O nome Luiza foi escolhido com a ajuda de um amigo. “O nome veio desde quando comecei a me montar de drag, escolhemos o nome curto, que combinava comigo. Sempre achei um nome muito chique”. Ela estava 10 meses sem ver a família e se preparava para voltar.
“Eu ia passar as férias com eles. Já estava na transição, que fiz sem falar com eles. Então, eu estava preocupado como seria a reação. Não poderia chegar lá usando roupas masculinas e escondendo quem eu sou. Uma amiga disse que eu precisava me libertar e foi assim, não quis me esconder”.
Luiza pegou o ônibus rumo à Marcelândia (710 km ao norte). “Fui com roupas femininas e quando cheguei, minha mãe já estava me esperando. Ela não falou nada, agiu como se nada tivesse acontecendo. Mas depois conversamos e me abri. Disse que sempre fui assim e que a minha família disso”.

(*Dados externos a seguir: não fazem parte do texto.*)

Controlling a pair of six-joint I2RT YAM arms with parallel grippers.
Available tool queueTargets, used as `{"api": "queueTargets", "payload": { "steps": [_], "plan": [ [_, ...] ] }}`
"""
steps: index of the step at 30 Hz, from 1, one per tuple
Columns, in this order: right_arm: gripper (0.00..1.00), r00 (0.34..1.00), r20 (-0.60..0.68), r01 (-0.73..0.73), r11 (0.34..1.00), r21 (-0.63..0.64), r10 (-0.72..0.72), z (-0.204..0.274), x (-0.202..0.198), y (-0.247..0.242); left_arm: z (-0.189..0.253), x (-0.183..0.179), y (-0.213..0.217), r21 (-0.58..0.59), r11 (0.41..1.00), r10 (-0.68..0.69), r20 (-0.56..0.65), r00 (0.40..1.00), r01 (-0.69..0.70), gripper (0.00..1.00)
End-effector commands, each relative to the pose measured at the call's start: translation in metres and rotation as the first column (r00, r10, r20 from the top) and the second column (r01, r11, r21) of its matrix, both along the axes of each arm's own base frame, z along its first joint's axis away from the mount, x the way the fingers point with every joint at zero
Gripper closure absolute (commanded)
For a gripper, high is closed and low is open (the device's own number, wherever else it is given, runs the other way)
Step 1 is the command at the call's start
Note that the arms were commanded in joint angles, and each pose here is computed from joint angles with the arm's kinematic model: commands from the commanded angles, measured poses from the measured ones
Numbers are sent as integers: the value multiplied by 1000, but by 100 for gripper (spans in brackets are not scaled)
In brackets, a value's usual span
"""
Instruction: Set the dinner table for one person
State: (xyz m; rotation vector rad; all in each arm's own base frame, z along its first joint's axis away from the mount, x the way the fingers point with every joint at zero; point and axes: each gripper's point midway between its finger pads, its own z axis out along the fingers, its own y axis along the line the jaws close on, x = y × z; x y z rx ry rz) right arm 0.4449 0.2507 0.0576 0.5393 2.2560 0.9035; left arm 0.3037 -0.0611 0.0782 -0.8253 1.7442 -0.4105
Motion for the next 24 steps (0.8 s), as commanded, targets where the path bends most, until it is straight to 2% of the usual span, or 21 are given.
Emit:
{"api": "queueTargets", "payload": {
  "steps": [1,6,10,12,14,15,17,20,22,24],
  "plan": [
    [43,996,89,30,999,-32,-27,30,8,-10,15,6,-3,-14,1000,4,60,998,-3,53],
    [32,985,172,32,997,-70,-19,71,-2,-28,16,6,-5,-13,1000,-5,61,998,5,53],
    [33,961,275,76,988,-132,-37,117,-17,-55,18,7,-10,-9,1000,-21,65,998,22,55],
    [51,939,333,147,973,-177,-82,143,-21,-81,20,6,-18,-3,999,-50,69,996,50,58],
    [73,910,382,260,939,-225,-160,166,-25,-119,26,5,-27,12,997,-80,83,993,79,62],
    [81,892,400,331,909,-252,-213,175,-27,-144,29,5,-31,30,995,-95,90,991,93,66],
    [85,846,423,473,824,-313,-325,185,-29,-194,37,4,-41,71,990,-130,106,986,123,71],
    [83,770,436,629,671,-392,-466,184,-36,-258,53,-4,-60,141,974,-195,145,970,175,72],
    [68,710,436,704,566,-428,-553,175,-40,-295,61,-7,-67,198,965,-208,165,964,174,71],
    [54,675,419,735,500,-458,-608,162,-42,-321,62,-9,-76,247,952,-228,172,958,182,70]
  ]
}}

A aceitação veio com o tempo e ela entende. “Não é facil para a família entender, especialmente para os pais, que o filho que eles conheciam há 18 anos hoje é outra pessoa. Eu consigo entender, mas foi um processo que exigiu paciência até a gente ter a relação de hoje”.
A modelo não teme uma repercussão negativa. “Hoje eu sou uma mulher padrão, muitas vezes passo despercebida. Mas, quero que a sociedade entenda que somos livres. Precisamos nos libertar, ser vistas, nós existimos e merecemos o respeito de todos”.
Dois anos após a transição, Luiza ainda passava por constrangimentos recorrentes à população trans, que é a utilização do nome de batismo nos documentos. “Eu já estava passando por constrangimentos. Estava há dois anos na sociedade como Luiza e ainda precisava lutar para garantir a minha existência”.
O sonho de mudar o nome e gênero nos documentos parecia distante, mas veio mais rápido que o esperado. “Minha amiga Rafaela Rosa Crispin, que já atua na área jurídica me procurou e me ajudou a buscar pelos documentos necessários para a retificação. Após 3 semanas, consegui ter a certidão, um novo CPF e agora vou tirar o RG”.
Todo o processo burocrático foi acompanhado junto à Defensoria Pública de Várzea Grande. A nova certidão foi expedida em 24 de dezembro, véspera de natal. “Hoje sou uma mulher segura, que sei meu papel na sociedade. Somos seres humanos evoluídos, não podemos ter esse tabu”.